> TASK PROMPT
Everything from the first line of the entries through the line containing "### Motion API" is to be retyped exactly, and nothing beyond it.

> EXERCISE MATERIALS
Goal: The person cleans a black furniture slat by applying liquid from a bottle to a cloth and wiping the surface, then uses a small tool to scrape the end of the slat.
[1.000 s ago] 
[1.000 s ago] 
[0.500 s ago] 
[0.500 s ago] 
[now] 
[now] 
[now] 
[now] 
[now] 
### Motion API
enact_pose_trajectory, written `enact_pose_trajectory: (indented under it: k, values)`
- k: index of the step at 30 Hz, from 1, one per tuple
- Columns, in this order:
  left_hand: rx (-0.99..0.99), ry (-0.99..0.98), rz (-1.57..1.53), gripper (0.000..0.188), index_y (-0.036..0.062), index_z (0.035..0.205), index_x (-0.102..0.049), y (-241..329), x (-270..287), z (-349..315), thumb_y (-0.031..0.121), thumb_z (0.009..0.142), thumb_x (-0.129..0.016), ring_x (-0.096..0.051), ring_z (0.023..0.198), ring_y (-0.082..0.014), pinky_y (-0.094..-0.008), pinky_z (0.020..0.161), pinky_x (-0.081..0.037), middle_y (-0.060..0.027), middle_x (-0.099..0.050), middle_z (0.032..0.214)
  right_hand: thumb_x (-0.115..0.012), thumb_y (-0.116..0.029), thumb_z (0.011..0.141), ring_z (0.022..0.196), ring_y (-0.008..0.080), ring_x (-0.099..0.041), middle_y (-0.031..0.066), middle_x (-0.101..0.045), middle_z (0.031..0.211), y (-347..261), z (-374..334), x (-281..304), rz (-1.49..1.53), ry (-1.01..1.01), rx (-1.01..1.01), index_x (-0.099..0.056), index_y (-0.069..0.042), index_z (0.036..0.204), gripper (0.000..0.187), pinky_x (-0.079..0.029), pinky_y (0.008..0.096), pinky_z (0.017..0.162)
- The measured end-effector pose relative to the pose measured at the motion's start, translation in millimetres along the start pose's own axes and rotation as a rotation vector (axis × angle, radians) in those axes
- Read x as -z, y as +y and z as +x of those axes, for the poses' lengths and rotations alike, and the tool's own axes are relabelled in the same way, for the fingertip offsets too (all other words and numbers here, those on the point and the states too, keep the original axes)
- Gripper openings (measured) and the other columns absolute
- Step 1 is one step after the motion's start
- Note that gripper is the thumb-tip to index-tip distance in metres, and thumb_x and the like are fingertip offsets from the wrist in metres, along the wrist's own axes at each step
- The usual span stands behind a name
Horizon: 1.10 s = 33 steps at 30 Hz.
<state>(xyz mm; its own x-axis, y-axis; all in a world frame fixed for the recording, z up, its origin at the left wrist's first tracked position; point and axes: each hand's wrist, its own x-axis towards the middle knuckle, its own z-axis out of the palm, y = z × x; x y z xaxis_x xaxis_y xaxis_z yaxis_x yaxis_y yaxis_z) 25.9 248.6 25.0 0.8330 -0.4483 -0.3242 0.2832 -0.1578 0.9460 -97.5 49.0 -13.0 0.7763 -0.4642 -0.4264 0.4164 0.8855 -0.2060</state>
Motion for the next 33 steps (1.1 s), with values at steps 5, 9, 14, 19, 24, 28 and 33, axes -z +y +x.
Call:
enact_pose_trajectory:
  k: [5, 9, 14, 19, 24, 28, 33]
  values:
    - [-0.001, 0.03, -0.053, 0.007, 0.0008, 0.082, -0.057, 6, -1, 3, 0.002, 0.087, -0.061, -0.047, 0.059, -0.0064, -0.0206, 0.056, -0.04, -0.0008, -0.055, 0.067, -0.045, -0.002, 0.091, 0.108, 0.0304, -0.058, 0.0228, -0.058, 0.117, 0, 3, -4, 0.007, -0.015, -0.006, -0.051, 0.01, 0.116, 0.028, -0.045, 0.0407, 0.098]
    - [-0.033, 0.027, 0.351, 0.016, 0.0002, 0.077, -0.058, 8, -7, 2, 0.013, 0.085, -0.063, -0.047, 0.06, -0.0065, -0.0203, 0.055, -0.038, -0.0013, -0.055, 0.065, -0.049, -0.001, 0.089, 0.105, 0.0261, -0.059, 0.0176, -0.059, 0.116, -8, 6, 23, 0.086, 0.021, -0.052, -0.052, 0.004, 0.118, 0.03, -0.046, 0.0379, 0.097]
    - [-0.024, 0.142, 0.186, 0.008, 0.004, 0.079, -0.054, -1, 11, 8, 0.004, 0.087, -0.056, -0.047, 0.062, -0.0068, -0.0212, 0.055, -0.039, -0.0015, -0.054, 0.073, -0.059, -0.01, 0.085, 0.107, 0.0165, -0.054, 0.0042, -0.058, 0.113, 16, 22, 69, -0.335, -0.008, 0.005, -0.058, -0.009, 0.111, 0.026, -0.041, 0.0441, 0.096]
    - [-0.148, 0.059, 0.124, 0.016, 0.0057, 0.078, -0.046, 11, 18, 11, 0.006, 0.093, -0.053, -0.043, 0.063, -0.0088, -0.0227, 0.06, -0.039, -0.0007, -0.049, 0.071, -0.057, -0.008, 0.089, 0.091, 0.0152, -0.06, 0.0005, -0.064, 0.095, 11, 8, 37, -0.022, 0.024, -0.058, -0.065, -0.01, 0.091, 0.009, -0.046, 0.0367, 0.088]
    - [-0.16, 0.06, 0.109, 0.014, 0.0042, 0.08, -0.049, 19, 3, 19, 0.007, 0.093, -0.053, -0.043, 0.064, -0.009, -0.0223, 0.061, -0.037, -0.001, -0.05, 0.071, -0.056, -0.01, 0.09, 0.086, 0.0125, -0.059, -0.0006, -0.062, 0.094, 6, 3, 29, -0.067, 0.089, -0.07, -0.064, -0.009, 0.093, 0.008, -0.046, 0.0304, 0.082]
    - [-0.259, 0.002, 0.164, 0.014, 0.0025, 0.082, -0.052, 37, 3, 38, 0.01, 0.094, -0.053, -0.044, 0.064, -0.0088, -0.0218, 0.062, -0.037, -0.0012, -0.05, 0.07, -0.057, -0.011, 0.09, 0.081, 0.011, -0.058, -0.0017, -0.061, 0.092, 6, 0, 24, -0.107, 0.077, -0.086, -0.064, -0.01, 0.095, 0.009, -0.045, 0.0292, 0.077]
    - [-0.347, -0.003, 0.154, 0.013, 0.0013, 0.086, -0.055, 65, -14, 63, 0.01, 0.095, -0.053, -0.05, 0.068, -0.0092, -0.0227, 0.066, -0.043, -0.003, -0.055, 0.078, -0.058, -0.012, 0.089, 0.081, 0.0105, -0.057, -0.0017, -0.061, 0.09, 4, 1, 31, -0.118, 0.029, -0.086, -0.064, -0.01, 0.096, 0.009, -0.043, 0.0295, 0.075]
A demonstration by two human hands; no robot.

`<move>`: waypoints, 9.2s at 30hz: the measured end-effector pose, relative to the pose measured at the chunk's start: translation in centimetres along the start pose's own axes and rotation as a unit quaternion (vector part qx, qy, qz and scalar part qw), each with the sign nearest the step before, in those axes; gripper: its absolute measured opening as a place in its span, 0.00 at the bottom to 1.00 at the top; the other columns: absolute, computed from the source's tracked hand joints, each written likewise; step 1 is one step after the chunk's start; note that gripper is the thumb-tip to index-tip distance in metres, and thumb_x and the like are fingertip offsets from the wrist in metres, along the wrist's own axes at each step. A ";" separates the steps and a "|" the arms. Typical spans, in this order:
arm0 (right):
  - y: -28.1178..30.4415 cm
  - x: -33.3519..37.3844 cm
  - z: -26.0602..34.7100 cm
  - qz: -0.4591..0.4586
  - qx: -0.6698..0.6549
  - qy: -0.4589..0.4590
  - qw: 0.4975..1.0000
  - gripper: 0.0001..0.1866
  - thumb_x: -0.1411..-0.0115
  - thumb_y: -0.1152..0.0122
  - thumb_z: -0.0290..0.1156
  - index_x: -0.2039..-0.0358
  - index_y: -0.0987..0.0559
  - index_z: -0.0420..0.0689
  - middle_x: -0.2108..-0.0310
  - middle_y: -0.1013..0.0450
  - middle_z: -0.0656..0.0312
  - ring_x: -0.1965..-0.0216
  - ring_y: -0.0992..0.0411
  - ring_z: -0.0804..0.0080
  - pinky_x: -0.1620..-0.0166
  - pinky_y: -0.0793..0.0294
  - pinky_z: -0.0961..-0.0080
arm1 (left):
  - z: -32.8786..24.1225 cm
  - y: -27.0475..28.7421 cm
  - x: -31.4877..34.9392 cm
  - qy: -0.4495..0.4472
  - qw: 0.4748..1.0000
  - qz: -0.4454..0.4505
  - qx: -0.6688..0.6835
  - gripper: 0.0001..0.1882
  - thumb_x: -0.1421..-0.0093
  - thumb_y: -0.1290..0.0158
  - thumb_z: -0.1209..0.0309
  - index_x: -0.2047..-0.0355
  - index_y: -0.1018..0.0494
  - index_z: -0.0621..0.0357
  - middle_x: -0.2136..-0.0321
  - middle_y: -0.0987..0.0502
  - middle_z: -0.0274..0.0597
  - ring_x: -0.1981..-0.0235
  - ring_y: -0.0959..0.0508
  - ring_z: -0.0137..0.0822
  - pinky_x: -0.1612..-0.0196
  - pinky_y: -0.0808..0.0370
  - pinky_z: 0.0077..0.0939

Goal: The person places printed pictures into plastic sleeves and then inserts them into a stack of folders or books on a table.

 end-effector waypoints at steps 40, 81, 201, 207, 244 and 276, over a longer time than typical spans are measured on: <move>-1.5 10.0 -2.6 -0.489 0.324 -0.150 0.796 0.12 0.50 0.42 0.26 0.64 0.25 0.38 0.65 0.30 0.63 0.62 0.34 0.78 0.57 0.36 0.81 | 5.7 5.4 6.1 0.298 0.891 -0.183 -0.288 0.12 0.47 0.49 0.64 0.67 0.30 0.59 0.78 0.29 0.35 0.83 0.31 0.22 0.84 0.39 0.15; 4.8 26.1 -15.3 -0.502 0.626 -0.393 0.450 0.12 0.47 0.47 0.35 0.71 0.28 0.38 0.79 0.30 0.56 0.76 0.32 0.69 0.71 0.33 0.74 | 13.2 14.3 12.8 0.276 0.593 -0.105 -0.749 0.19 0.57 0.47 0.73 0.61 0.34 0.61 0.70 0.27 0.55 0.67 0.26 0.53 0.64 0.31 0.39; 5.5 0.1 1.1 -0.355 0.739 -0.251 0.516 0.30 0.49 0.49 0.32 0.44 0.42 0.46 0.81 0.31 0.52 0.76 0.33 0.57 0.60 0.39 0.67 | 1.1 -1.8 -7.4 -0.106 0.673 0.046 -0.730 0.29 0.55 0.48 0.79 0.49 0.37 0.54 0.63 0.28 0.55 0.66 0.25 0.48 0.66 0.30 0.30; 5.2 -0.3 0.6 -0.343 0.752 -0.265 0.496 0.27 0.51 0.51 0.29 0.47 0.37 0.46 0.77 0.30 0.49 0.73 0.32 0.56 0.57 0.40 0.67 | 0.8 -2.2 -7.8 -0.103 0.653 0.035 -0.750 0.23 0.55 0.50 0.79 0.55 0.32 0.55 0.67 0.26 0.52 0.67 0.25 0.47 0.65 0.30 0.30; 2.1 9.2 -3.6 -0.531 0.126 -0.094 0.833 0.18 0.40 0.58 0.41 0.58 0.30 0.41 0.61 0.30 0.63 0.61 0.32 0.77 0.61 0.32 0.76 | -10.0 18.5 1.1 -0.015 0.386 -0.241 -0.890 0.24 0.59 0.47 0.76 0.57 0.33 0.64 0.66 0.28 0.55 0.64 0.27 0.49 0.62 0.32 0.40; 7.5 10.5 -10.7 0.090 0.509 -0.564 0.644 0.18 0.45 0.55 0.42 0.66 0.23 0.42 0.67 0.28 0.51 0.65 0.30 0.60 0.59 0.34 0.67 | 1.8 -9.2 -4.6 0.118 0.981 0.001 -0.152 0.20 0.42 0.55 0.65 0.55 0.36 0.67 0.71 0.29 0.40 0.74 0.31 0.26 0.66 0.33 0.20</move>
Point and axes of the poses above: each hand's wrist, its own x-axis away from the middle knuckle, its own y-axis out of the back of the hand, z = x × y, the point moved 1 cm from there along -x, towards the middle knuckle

> RESPONSE BELOW
Goal: The person cleans a black furniture slat by applying liquid from a bottle to a cloth and wiping the surface, then uses a small tool to scrape the end of the slat.
[1.000 s ago] 
[1.000 s ago] 
[0.500 s ago] 
[0.500 s ago] 
[now] 
[now] 
[now] 
[now] 
[now] 
### Motion API

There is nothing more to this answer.